When I finished my 221 meter dive I knew my next challenge would be writing the story of how I actually got there. There are just so many aspects to breaking a world record not the least of which is facing the fear of death and actually doing the dive. It is only when I look back at who I was and where I came from that I realise how far I had to go and how hard it was for me as in individual to get there. Just a word of warning, this post may fall into the category of (what has been described to me as) ‘fluffy’ (which I interpret as talking about emotions and philosophical concepts)....
A world record is an odd thing! It is yours for only a while and there will always be someone you do not yet know working their way slowly and inexorably toward breaking it. Once you have it, you are no longer invisible to the world and once you lose the protection of invisibility you are wide open to the judgements and criticisms of what can be an uncaring and disrespectful world. Whilst getting my record changed the way the world perceived me, it has taken much longer for it to change the way I see myself. From inside there is no glory, little fame and definitely no fortune!
The final incentive to write my story down was the day Dave (Shaw) died. Well not so much the day Dave died, but the story that unfolded afterwards. I found myself questioning the reason why divers choose to place their lives on the line for something so ephemeral as a world record. It became important for me to understand why I had made the choice to dedicate almost a decade of my life to this one thing. I realized that my perspective was unique – there simply is no other person in the world who has been an active participant in not one, but three world record dives. I was a support diver for Nuno Gomes (and indeed the lessons I learnt diving with Nuno have formed the basis for my technical diving career). I have a world record of my own and I was the person responsible for keeping Dave Shaw’s dive together when it all fell apart.
Love us or hate us, the divers who dare to go deep all hold an elusive attraction to the rest of the world (who choose to remain in the shadows of safety).

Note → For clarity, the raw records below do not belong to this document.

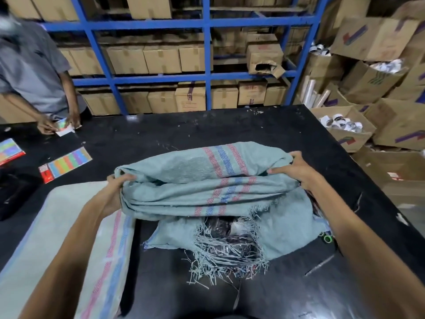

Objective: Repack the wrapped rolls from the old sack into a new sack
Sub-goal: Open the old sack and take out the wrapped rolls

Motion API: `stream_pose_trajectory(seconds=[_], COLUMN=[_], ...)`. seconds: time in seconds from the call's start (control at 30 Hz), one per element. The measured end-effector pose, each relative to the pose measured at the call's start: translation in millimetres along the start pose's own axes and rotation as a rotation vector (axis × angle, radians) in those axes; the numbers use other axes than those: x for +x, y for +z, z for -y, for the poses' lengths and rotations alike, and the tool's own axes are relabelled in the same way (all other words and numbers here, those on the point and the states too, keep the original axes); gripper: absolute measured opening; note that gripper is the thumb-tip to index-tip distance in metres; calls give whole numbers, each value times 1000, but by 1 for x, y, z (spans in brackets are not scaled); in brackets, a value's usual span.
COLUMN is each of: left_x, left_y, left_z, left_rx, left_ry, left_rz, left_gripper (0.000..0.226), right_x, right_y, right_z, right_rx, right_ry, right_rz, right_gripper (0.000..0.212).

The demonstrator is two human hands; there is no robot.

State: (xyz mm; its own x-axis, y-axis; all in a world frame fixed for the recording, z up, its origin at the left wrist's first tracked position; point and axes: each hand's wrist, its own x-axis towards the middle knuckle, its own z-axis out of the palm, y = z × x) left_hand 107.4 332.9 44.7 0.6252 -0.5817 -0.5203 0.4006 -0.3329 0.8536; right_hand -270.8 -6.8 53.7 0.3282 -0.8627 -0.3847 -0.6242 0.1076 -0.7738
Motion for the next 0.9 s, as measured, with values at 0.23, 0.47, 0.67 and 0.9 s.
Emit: stream_pose_trajectory(seconds=[0.23,0.47,0.67,0.9], left_x=[17,4,-6,18], left_y=[51,102,127,7], left_z=[30,3,-13,-13], left_rx=[741,-546,-423,-289], left_ry=[194,-174,-174,-252], left_rz=[-729,-181,64,170], left_gripper=[64,23,22,50], right_x=[-7,-5,-1,17], right_y=[17,45,43,-30], right_z=[8,15,14,-37], right_rx=[-498,-71,44,125], right_ry=[-176,-53,84,145], right_rz=[-488,-374,-49,70], right_gripper=[35,21,26,8])
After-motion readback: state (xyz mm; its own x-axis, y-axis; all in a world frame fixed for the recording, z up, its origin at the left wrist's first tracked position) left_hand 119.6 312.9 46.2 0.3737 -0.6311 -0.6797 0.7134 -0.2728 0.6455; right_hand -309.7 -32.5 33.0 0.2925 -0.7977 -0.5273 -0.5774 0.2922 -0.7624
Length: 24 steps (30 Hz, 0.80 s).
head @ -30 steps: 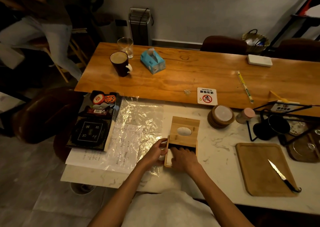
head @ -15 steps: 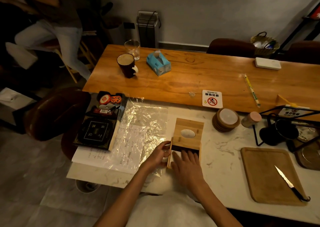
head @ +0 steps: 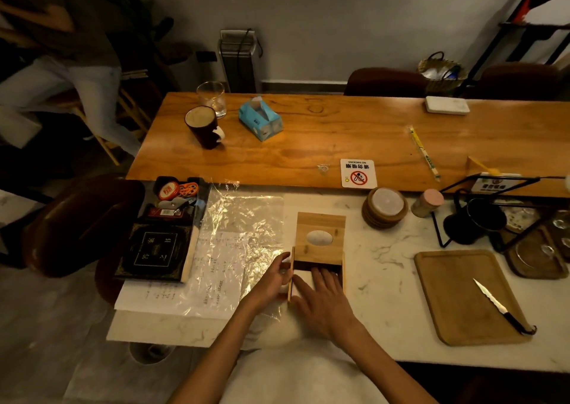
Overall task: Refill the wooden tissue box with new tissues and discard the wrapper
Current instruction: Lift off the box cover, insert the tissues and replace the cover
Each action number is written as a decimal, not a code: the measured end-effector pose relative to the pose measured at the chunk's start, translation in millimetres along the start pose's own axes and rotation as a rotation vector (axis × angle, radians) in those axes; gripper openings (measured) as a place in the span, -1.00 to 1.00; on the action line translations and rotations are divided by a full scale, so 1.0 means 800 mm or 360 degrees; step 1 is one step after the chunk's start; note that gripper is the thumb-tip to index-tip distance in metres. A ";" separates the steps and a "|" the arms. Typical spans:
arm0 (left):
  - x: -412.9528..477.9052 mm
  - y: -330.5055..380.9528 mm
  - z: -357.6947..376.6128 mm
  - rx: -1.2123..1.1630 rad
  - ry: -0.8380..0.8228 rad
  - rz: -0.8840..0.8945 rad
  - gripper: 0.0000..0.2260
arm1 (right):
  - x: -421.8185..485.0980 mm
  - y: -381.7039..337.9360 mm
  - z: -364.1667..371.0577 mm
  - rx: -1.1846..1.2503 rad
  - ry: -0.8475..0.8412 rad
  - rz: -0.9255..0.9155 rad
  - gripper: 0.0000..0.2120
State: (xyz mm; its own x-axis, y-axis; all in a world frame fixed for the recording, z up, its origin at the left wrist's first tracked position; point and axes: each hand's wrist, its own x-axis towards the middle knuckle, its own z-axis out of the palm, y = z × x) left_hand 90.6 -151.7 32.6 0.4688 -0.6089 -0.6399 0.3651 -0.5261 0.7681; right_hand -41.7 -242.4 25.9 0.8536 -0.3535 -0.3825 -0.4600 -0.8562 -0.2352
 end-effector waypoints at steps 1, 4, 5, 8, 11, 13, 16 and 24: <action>-0.002 -0.003 0.003 0.0097 0.0032 0.0060 -0.67 | -0.008 0.001 -0.006 0.0096 0.0081 -0.0057 -0.54; -0.016 -0.014 0.014 0.0696 0.0179 0.0315 -0.76 | -0.034 0.018 -0.026 0.0311 0.0414 0.0005 -0.73; -0.021 -0.015 0.018 0.0890 0.0192 0.0396 -0.80 | -0.041 0.027 -0.031 0.0284 0.0475 0.0128 -0.79; -0.023 -0.010 0.027 0.1366 0.0122 0.0502 -0.88 | -0.036 0.039 -0.038 0.0190 0.0289 0.0360 -0.79; -0.013 -0.005 0.031 0.1554 0.0055 0.0353 -0.87 | -0.017 0.033 -0.038 0.0120 0.0005 0.0443 -0.62; -0.012 -0.005 0.032 0.1571 0.0049 0.0281 -0.84 | -0.015 0.028 -0.034 0.0121 -0.0081 0.0467 -0.55; -0.024 -0.013 0.031 0.1621 0.0023 0.0225 -0.75 | -0.032 0.031 -0.025 0.0099 -0.0123 0.0465 -0.55; -0.039 -0.024 0.030 0.1643 0.0046 0.0238 -0.69 | -0.047 0.045 -0.001 0.0090 -0.0024 0.0302 -0.17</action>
State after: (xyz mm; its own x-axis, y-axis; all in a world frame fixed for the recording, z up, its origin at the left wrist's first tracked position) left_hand 49.3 -136.6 37.2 0.4765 -0.7025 -0.5287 -0.5572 -0.7064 0.4364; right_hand -90.0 -260.6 32.6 0.7468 -0.5003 -0.4381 -0.6255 -0.7522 -0.2073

Should I have written this book ? I often wonder about that; about the self indulgence of writing down my journey and the permanence of capturing the experience. But I always wished that the divers who went deep and broke records (the true explorers) would write about the experience… and not just the facts and details, but what it felt like, what personal challenges they had to overcome. I wanted to learn from the divers who came before me.
Today the proof arrived which means I can start to sell my story and after almost three years of struggling to get this far, I find that taking the next step is far harder than I thought it would be. The responsibility weighs down on me. What if I have the words wrong ? What if my story has no value ? And then I hear a whisper, just a whisper, and it says, “Who you are is important! Where you came from is important! You have the right to exist! You have the right to your story. You have the right to have it told!”.
Without this book my record has little impact. It affects only me and the people I surround myself with. Perhaps…perhaps this story will connect with some-one else, who is looking for a way out, a way forward and perhaps, just perhaps, they will be the invisible face that breaks my record! I certainly hope so! Perhaps it will inspire you to tell your story, because just like mine, it has value and has a right to exist and be told.
And who knows, maybe now I will focus on book two, the manual to getting deeper that I wish I had had !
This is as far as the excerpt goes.